I mean, an application could exist where this isn’t even wrong. Maybe as a “subroutine” of another algorithm that only needs a truly composite number most of the time to work.
That this reads as a joke says more about what application we’re expecting.
Reminds me of this xkcd:
More like: https://xkcd.com/2236/
My favorite part of this is that they test it up to 99999 and we see that it fails for 99991, so that means somewhere in the test they actually implemented a properly working function.
That’s a legitimate thing to do if you have a slow implementation that’s easy to verify and a fast implementation that isn’t.
No, it’s always guessing false and 99991 is prime so it isn’t right. This isn’t the output of the program but the output of the program compared with a better (but probably not faster) isprime program
Yes, that’s what I said. They wrote another test program, with a correct implementation of IsPrime in order to test to make sure the pictured one produced the expected output.
Plot twist: the test just checks to see if the input exists in a hardcoded list of all prime numbers under 100000.
I mean people underestimate how usefull lookup tables are. A lookup table of primes for example is basically always just better except the one case where you are searching for primes which is more maths than computer programming anyways. The modern way is to abstract and reimplement everything when there are much cheaper and easier ways of doing it.
more maths than computer programming anyways
Computer programming is a subset of maths and was invented by a mathematition, originally to solve a maths problem…
Ah gotcha. Or a known list yeah
For prime numbers, since they’re quite difficult to calculate and there’s not that many of them, that’s what’s most common.
you can increase its accuracy by changing the parameter type to long
I’m struggling to follow the code here. I’m guessing it’s C++ (which I’m very unfamiliar with)
bool is_prime(int x) { return false; }Wouldn’t this just always return false regardless of x (which I presume is half the joke)? Why is it that when it’s tested up to 99999, it has a roughly 95% success rate then?

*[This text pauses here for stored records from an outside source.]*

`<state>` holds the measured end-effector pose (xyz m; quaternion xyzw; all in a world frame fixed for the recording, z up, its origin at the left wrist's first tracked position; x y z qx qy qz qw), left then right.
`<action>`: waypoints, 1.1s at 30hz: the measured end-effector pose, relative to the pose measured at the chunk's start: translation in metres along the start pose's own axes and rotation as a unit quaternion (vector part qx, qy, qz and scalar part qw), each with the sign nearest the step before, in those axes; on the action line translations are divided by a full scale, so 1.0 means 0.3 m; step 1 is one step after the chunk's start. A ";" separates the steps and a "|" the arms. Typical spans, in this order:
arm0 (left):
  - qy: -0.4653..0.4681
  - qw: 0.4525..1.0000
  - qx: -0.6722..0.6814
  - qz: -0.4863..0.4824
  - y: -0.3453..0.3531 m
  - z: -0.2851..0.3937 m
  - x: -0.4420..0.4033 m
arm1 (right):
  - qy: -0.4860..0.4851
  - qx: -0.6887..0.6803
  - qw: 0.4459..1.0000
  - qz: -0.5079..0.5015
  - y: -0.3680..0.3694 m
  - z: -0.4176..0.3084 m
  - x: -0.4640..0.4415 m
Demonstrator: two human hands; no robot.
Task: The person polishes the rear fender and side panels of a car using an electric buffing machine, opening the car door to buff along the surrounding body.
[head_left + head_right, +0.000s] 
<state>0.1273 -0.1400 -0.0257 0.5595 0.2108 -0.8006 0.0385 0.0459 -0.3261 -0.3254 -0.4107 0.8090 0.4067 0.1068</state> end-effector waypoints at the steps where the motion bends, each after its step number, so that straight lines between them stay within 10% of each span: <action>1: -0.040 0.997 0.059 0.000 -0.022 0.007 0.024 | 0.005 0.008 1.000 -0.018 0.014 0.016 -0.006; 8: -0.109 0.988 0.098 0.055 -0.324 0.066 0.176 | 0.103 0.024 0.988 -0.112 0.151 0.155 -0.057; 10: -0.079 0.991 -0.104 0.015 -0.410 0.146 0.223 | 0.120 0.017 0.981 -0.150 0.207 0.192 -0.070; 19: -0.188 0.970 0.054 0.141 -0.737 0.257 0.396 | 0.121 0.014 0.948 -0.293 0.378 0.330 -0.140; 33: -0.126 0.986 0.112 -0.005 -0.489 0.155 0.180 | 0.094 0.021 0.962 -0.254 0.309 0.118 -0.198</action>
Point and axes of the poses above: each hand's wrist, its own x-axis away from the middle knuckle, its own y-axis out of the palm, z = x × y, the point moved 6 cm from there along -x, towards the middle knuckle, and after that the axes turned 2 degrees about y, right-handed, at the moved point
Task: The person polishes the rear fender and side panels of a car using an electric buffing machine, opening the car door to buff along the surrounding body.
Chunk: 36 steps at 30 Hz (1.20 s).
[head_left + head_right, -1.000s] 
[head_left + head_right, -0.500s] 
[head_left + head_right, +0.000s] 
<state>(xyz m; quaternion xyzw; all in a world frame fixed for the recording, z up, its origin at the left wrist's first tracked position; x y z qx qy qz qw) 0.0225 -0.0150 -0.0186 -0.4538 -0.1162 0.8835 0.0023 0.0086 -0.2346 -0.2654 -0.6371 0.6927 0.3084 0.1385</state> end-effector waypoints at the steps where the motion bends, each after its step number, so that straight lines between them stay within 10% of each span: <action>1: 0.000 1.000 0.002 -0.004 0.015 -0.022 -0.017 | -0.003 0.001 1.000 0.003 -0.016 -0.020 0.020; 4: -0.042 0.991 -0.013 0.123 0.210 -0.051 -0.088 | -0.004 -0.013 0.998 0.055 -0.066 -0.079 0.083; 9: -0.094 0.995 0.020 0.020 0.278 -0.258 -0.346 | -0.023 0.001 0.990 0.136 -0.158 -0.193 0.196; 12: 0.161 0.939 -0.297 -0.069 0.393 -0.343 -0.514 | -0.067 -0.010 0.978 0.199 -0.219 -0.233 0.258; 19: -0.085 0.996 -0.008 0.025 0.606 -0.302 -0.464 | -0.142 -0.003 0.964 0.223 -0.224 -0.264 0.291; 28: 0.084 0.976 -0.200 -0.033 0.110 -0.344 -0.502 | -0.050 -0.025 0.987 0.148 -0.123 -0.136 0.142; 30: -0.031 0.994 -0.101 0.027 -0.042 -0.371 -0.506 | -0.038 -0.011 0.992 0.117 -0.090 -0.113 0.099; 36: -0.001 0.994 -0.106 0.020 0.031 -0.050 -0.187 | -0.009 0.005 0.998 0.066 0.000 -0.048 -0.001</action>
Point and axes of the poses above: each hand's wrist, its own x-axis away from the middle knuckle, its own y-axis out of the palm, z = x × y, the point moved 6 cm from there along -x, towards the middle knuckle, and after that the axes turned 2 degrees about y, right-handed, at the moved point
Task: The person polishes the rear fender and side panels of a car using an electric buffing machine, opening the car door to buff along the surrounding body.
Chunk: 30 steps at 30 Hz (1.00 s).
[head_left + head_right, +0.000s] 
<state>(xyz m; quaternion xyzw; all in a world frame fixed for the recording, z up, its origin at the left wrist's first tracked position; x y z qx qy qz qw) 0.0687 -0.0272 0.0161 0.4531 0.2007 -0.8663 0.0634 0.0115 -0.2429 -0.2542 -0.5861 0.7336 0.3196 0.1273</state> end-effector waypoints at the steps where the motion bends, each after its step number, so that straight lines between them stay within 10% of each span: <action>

I suppose because about 5% of numbers are actually prime numbers, so false is not the output an algorithm checking for prime numbers should return
Oh I’m with you, the tests are precalculated and expect a true to return on something like 99991, this function as expected returns false, which throws the test into a fail.
Thank you for that explanation
That’s the joke. Stochastic means probabilistic. And this “algorithm” gives the correct answer for the vast majority of inputs
Has the same vibes as anthropic creating a C compiler which passes 99% of compiler tests.
That last percent is really important. At least that last percent are some really specific edge cases right?
Description:
When compiling the following code with CCC using -std=c23:bool is_even(int number) { return number % 2 == 0; }the compiler fails to compile due to
bool,true, andfalsebeing unrecognized. The same code compiles correctly with GCC and Clang in C23 mode.Well fuck.
If this wasn’t 100% vibe coded, it would be pretty cool.
A c compiler written in rust, with a lot of basics supported, an automated test suite that compiles well known c projects. Sounds like a fun project or academic work.
any llm must have several C compilers in its training data, so it would be a reasonably competent almost-clone of gcc/clang/msvc anyway, right?
is what i would have said if you didn’t put that last part
I have seen that algorithm before. It’s also the implementation of an is_gay(Image i) algorithm with around 90% accuracy.
LLMs belong to the same category. Seemingly right, but not really right.
l/whoosh
The error is ~1/log(x), for anyone interested.
If you think this is bad and not nearly enough accuracy to be called correct, AI is much worse than this.
It’s not just wrong a lot of times or hallucinates but you can’t pinpoint why or how it produces the result and if you keep putting the same data in, the output may still vary.
It has actually 100% accuracy
95% of the time
Can we just call the algorithm sex panther and move on?